Don't expect any issues with adding that, pull request welcome!

I don't think the s-shape would be noticeable, I think the most important properties are the derivative continuities at x=0 and x=1.
Maybe two parameters would be nice, one for the derivative at x=0 and one for the derivative at x=1?

toneburst · 2016-05-12 21:17:30 UTC

I made a little test with the basic square/square-root approximation.

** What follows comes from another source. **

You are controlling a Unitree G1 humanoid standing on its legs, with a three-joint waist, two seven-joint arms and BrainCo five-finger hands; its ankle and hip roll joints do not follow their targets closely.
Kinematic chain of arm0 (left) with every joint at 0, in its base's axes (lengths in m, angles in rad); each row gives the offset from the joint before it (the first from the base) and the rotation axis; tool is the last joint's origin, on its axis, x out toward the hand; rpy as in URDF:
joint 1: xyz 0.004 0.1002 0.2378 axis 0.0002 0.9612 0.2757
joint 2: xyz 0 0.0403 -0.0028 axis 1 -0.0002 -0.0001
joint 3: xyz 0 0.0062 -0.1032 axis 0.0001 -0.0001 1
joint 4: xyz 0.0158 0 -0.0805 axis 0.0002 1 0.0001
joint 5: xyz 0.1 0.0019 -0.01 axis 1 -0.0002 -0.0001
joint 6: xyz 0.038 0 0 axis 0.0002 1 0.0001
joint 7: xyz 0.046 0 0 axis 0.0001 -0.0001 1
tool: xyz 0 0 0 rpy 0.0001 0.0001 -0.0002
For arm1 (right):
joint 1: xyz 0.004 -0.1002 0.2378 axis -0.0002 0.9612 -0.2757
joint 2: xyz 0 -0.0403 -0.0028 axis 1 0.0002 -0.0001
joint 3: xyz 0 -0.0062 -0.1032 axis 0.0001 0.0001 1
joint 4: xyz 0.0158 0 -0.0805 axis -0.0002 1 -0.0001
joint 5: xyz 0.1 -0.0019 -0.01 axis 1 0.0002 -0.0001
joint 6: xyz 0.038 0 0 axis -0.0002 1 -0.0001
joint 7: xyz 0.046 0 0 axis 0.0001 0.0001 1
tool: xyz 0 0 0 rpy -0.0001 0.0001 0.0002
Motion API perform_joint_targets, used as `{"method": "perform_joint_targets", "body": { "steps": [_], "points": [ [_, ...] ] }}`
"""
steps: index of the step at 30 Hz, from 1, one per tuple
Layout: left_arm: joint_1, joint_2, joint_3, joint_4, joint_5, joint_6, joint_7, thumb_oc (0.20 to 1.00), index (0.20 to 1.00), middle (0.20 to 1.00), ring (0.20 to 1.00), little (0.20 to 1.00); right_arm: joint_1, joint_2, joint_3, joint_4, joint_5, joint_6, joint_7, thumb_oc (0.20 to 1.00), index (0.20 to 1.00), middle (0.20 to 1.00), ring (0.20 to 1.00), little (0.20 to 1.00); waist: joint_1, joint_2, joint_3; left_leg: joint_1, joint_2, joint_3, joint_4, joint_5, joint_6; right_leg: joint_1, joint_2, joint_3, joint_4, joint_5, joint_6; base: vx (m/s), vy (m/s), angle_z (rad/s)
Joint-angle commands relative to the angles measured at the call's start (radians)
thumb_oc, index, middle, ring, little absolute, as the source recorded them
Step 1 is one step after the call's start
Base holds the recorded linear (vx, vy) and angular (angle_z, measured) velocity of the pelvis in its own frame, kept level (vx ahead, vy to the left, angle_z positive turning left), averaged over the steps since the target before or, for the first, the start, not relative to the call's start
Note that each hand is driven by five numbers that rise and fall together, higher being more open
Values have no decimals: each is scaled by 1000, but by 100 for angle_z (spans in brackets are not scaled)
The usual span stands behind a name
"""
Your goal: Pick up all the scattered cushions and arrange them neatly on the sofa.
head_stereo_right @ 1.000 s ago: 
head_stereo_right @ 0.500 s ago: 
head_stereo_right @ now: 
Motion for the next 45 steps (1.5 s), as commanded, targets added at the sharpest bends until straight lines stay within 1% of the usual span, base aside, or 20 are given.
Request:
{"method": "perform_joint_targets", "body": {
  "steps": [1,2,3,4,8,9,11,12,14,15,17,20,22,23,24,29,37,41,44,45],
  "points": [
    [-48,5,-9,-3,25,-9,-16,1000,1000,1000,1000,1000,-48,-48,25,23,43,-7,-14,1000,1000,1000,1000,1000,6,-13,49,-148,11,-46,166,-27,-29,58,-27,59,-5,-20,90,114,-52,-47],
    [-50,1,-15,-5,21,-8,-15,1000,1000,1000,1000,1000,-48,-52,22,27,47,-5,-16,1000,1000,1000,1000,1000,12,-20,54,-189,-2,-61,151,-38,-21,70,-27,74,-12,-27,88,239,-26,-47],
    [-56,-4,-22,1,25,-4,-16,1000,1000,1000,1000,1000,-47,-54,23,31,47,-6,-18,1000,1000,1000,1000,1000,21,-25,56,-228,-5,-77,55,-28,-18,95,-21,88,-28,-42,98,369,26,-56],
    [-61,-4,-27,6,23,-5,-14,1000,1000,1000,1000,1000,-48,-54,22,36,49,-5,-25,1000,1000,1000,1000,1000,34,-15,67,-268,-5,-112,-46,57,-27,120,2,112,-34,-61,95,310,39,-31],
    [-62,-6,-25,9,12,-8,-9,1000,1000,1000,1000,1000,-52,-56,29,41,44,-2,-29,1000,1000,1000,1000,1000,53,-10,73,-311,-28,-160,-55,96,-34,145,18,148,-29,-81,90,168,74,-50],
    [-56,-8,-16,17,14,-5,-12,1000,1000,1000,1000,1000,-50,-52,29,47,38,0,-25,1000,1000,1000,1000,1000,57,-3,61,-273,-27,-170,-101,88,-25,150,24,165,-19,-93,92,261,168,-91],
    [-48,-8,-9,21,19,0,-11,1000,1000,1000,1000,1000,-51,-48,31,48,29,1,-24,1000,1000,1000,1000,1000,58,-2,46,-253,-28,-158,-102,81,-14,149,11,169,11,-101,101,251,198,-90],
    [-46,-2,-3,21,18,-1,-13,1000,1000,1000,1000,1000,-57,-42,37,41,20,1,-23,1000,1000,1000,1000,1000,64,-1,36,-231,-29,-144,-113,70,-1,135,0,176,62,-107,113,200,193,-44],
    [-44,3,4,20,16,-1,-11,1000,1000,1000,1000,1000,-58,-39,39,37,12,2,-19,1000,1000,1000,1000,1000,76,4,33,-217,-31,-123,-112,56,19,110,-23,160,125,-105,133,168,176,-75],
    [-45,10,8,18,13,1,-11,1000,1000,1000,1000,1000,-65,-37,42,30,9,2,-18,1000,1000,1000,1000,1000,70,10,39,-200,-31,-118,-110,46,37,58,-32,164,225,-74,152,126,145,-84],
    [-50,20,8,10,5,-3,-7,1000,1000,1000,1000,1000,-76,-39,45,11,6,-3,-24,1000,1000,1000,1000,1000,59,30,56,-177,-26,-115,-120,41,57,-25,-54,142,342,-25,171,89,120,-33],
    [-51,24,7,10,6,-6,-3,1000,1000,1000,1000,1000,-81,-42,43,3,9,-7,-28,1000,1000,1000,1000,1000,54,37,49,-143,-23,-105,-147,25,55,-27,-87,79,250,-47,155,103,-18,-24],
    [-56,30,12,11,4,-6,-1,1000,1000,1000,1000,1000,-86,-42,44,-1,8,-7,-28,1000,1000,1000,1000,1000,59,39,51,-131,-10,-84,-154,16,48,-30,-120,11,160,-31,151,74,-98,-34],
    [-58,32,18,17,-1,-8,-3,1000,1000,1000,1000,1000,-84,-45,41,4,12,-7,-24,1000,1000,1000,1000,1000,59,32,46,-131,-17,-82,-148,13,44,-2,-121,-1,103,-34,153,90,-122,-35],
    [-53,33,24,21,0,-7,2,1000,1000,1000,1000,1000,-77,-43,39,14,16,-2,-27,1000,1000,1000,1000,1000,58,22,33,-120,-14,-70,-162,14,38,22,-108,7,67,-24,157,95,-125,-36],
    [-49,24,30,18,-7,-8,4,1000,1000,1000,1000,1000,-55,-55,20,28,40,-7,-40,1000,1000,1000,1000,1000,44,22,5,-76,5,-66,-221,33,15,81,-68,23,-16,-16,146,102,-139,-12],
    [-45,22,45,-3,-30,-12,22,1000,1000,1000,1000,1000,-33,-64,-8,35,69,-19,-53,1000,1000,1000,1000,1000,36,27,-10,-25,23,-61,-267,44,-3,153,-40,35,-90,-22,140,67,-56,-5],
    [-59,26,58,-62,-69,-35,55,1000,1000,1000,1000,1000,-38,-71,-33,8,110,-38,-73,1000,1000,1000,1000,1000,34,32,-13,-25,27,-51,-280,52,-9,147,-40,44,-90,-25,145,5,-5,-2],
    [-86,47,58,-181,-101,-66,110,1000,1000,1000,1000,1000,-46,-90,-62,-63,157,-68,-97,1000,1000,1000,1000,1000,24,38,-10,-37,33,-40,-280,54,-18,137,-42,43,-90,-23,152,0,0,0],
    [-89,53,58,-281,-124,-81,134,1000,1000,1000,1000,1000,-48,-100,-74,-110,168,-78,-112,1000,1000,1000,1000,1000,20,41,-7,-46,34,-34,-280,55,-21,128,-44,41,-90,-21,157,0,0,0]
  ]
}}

Interpolations Test.axp (4.5 KB)

Not sure I have the cycle counter objects setup right, but it seems to be reporting 1 cycle, which seems unlikely.

a|x

toneburst · 2016-05-12 21:22:46 UTC

How about a Cubic Bezier? You'd need 4 parameters, for the X and Y values of the 'handle' for the two points.

http://cubic-bezier.com/

You'd probably want to constrain the handles so the curve stayed within the 0 > 1 range.

a|x

DrJustice · 2016-05-12 21:40:23 UTC

I have some home grown intrinsics that may help with the conversion. I meant to post it earlier today, but got distracted. This ARM generation is much newer than the ones I used to work with back in the days, so someone please look over it. Seems to do the right thing though, taking two cycles.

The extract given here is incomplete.